Ordained by Waffle House (Who are YOU with?)

Ordained by Waffle House (Who are YOU with?) July 7, 2014
An honest to goodness email from a real person:

Hi Father Joseph!

How are you? At the fair last week someone asked me “Who are you with?” and I thought of your book.

I was waiting for the pig races to start and the family next to me was talking about, of all things, confession. The mom was talking about how going to a Catholic university she saw the ridiculousness of religion in how everyone used confession to basically do what they wanted.
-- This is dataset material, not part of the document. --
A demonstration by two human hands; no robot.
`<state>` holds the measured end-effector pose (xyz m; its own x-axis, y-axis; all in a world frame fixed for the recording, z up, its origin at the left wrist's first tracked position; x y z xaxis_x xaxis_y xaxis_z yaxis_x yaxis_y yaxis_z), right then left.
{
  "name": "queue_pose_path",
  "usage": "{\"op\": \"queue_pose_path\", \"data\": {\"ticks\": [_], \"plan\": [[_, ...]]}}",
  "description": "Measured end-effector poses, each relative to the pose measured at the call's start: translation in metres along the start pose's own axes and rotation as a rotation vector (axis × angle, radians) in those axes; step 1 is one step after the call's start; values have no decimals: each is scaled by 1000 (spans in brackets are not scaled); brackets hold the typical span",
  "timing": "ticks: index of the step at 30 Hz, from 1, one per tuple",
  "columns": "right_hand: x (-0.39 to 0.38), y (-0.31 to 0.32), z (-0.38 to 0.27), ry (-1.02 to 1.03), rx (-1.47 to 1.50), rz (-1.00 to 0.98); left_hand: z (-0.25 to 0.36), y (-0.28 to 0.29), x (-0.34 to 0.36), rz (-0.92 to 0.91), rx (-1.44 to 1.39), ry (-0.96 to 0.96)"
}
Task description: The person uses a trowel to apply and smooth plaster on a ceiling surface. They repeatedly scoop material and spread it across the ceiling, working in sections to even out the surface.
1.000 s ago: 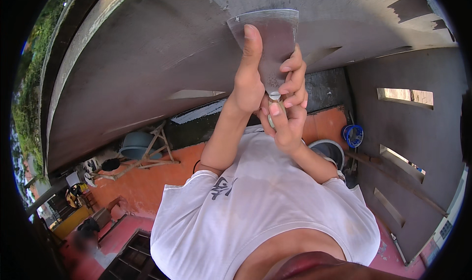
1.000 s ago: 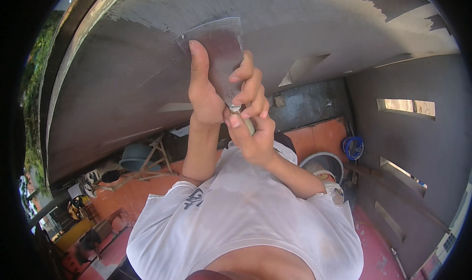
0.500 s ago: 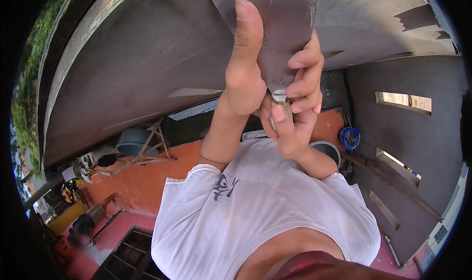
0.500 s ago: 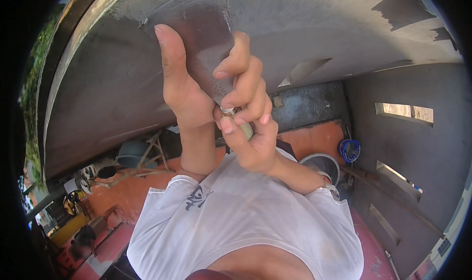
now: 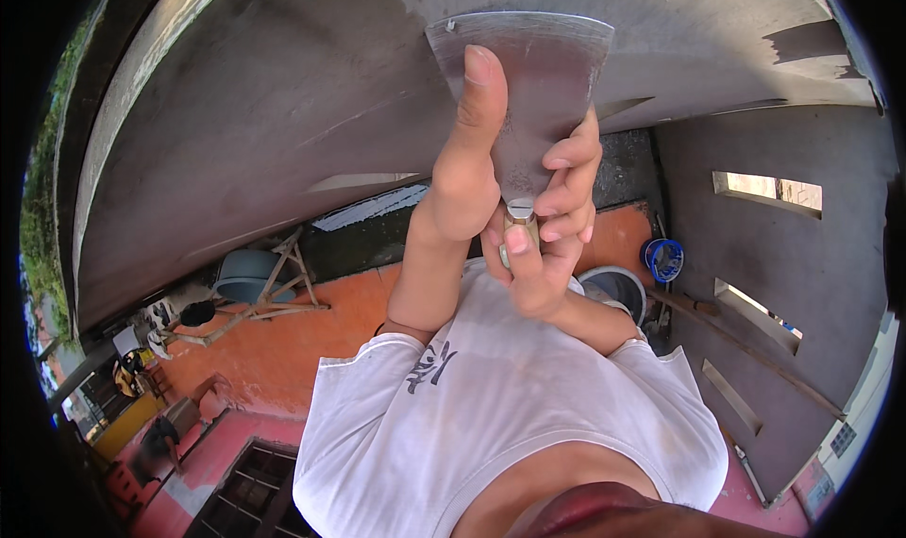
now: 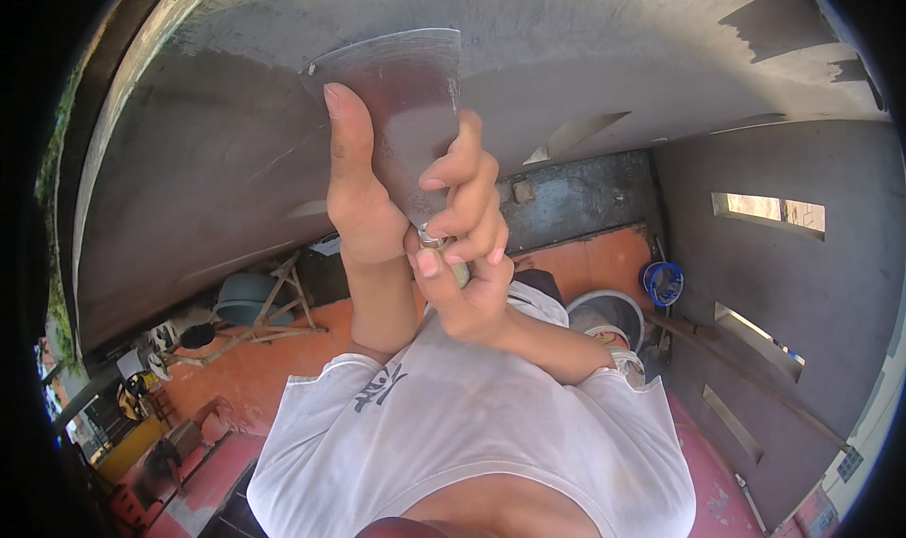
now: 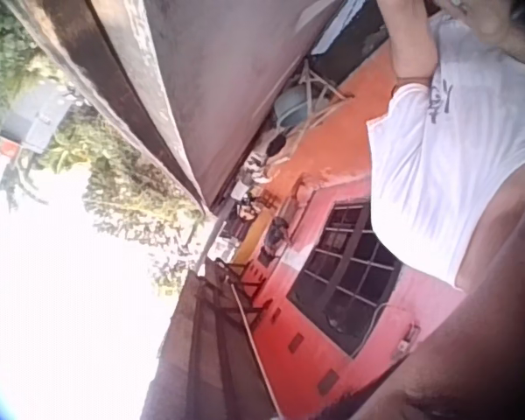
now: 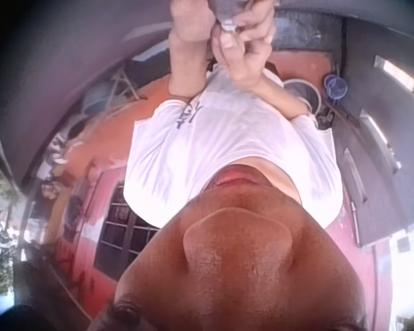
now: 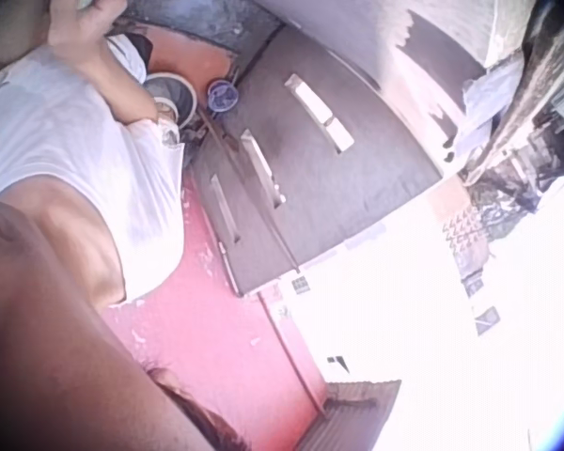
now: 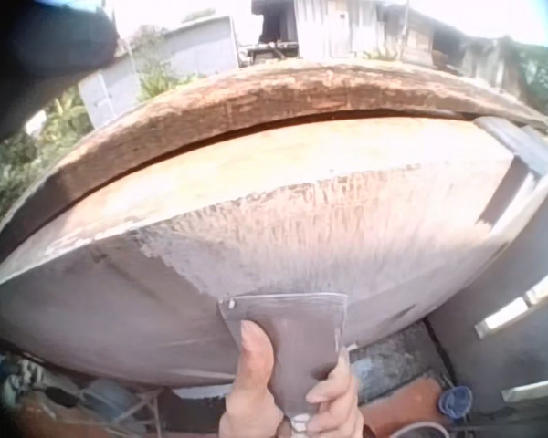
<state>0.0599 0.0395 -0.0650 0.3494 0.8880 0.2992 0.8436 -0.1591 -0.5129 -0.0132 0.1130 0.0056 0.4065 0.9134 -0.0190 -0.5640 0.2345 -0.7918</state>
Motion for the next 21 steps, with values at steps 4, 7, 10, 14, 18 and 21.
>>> {"op": "queue_pose_path", "data": {"ticks": [4, 7, 10, 14, 18, 21], "plan": [[2, 5, -4, -27, -23, -41, -10, 8, -1, 59, 13, -19], [1, 0, -9, -142, 107, -17, -13, 10, -3, 72, 38, -22], [2, -10, -20, -44, 40, -20, 7, -12, -5, 19, 35, -41], [6, -2, -32, -148, 35, -48, 4, -19, -5, 61, 3, -56], [1, -3, -27, -209, 93, -8, 1, -15, -4, 82, 39, -117], [20, -18, -26, 122, -20, -62, 20, -30, -4, 30, -17, -92]]}}
Point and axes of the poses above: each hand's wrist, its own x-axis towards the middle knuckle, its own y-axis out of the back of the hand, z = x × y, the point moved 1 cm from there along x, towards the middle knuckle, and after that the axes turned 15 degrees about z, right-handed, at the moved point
I was worried primarily for her two teens, so I asked, awkwardly (with my face partially numb since I had just been to the dentist that morning), if I could interject. I pointed out that I wasn’t Catholic but that if confession is used in such a way it is making a mockery and actually worse than not going at all and that the purpose is genuine and real and that God knows who is confessing genuinely and who is not. The mom then asked, “And who are you with?” I responded, “Oh, I came here myself for the afternoon.” I felt silly when she clarified, “I mean, who are you with? What branch are you?” “Oh! I’m Orthodox Christian.” “And what is that?” “Well, um, once upon a time, there was the church… and then the Pope decided he was boss and left, and then the reformation happened, and well… the Orthodox Church, we’ve just been the same the whole time.”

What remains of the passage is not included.